### What to work on
Below is a listing. Return the lines from the one that contains "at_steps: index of" to the one that contains "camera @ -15", both ends included, verbatim and with no pictures.

### Information shown
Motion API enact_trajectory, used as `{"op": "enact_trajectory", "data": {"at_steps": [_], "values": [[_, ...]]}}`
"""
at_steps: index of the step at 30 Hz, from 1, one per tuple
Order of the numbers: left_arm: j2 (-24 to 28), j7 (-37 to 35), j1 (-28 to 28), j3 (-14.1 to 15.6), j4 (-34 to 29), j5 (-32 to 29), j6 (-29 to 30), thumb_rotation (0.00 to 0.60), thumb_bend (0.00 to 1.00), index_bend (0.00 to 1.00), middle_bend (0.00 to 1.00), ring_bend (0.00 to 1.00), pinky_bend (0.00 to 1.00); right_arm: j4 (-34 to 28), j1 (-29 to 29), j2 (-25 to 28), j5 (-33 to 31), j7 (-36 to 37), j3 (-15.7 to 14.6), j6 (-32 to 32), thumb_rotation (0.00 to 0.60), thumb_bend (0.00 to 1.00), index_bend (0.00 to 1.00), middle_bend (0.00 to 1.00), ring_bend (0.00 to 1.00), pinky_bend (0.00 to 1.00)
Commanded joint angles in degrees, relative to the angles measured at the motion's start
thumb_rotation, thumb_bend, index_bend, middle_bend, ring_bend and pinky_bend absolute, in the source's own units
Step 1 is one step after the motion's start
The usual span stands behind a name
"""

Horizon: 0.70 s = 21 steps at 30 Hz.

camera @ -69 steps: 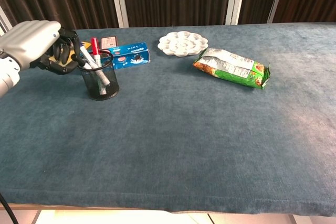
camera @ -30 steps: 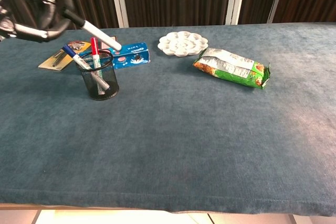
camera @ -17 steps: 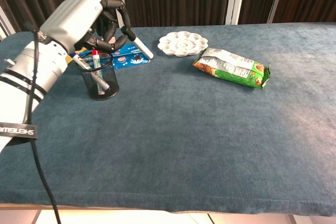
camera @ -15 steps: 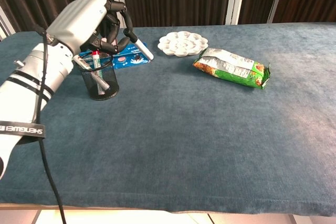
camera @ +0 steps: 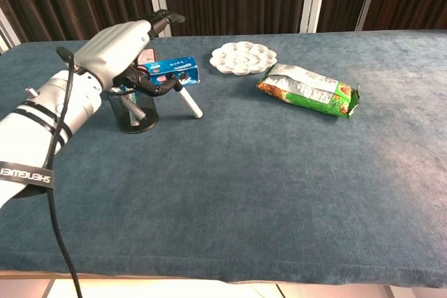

### Your response
at_steps: index of the step at 30 Hz, from 1, one per tuple
Order of the numbers: left_arm: j2 (-24 to 28), j7 (-37 to 35), j1 (-28 to 28), j3 (-14.1 to 15.6), j4 (-34 to 29), j5 (-32 to 29), j6 (-29 to 30), thumb_rotation (0.00 to 0.60), thumb_bend (0.00 to 1.00), index_bend (0.00 to 1.00), middle_bend (0.00 to 1.00), ring_bend (0.00 to 1.00), pinky_bend (0.00 to 1.00); right_arm: j4 (-34 to 28), j1 (-29 to 29), j2 (-25 to 28), j5 (-33 to 31), j7 (-36 to 37), j3 (-15.7 to 14.6), j6 (-32 to 32), thumb_rotation (0.00 to 0.60), thumb_bend (0.00 to 1.00), index_bend (0.00 to 1.00), middle_bend (0.00 to 1.00), ring_bend (0.00 to 1.00), pinky_bend (0.00 to 1.00)
Commanded joint angles in degrees, relative to the angles measured at the motion's start
thumb_rotation, thumb_bend, index_bend, middle_bend, ring_bend and pinky_bend absolute, in the source's own units
Step 1 is one step after the motion's start
The usual span stands behind a name
"""

Horizon: 0.70 s = 21 steps at 30 Hz.

camera @ -69 steps: 
camera @ -30 steps: 
camera @ -17 steps: 
camera @ -15 steps: 

What was produced is the complete output.